Pick out each line below containing "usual".

BEGIN RECORDED DATA

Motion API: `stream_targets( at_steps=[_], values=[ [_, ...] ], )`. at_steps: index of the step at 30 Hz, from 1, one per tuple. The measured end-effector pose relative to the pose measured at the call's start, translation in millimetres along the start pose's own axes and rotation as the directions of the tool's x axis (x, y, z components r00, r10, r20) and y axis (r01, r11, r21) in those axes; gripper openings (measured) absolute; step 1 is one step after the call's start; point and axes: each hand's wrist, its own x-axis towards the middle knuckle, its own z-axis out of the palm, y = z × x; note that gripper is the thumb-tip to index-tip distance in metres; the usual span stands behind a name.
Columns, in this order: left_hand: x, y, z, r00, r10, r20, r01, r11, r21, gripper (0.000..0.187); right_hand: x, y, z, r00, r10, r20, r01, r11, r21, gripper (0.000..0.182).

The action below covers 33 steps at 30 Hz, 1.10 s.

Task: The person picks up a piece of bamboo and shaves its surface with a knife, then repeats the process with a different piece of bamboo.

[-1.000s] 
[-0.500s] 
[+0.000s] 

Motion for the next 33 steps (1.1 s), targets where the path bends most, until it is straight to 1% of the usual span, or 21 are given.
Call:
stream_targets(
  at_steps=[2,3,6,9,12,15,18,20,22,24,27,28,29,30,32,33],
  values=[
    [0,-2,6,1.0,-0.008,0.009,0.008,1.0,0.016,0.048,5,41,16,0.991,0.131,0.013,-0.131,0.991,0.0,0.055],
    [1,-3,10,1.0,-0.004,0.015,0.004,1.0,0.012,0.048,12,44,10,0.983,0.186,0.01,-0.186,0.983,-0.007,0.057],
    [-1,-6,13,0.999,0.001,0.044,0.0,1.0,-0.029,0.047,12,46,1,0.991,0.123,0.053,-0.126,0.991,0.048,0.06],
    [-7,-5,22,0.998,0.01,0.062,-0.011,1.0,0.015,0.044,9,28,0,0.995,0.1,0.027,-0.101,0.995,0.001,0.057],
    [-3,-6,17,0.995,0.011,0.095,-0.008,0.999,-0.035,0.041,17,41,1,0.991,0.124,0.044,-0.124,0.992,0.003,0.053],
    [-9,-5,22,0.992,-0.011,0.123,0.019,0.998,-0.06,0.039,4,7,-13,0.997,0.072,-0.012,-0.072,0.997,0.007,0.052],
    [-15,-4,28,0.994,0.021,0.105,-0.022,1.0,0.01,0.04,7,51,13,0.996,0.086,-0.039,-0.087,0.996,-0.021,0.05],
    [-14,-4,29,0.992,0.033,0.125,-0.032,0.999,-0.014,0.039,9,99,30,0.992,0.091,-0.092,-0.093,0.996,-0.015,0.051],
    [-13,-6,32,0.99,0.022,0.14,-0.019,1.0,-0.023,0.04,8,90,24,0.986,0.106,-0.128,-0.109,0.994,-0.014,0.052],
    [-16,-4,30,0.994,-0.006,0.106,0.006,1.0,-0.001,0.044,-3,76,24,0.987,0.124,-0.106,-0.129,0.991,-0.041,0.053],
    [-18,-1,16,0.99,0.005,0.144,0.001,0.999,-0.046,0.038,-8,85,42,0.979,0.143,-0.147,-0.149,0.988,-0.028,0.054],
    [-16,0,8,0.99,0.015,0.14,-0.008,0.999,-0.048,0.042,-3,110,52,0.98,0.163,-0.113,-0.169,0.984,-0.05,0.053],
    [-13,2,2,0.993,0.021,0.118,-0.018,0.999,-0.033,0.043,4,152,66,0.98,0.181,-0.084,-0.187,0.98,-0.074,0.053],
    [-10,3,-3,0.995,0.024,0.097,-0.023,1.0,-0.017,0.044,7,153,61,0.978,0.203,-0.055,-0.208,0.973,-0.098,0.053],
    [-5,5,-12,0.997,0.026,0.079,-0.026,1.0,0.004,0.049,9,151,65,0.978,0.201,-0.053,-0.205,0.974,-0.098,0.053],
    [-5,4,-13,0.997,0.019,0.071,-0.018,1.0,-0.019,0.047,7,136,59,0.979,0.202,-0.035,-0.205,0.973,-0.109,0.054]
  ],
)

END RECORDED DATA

WRITTEN SOLUTION:
Motion API: `stream_targets( at_steps=[_], values=[ [_, ...] ], )`. at_steps: index of the step at 30 Hz, from 1, one per tuple. The measured end-effector pose relative to the pose measured at the call's start, translation in millimetres along the start pose's own axes and rotation as the directions of the tool's x axis (x, y, z components r00, r10, r20) and y axis (r01, r11, r21) in those axes; gripper openings (measured) absolute; step 1 is one step after the call's start; point and axes: each hand's wrist, its own x-axis towards the middle knuckle, its own z-axis out of the palm, y = z × x; note that gripper is the thumb-tip to index-tip distance in metres; the usual span stands behind a name.
Motion for the next 33 steps (1.1 s), targets where the path bends most, until it is straight to 1% of the usual span, or 21 are given.

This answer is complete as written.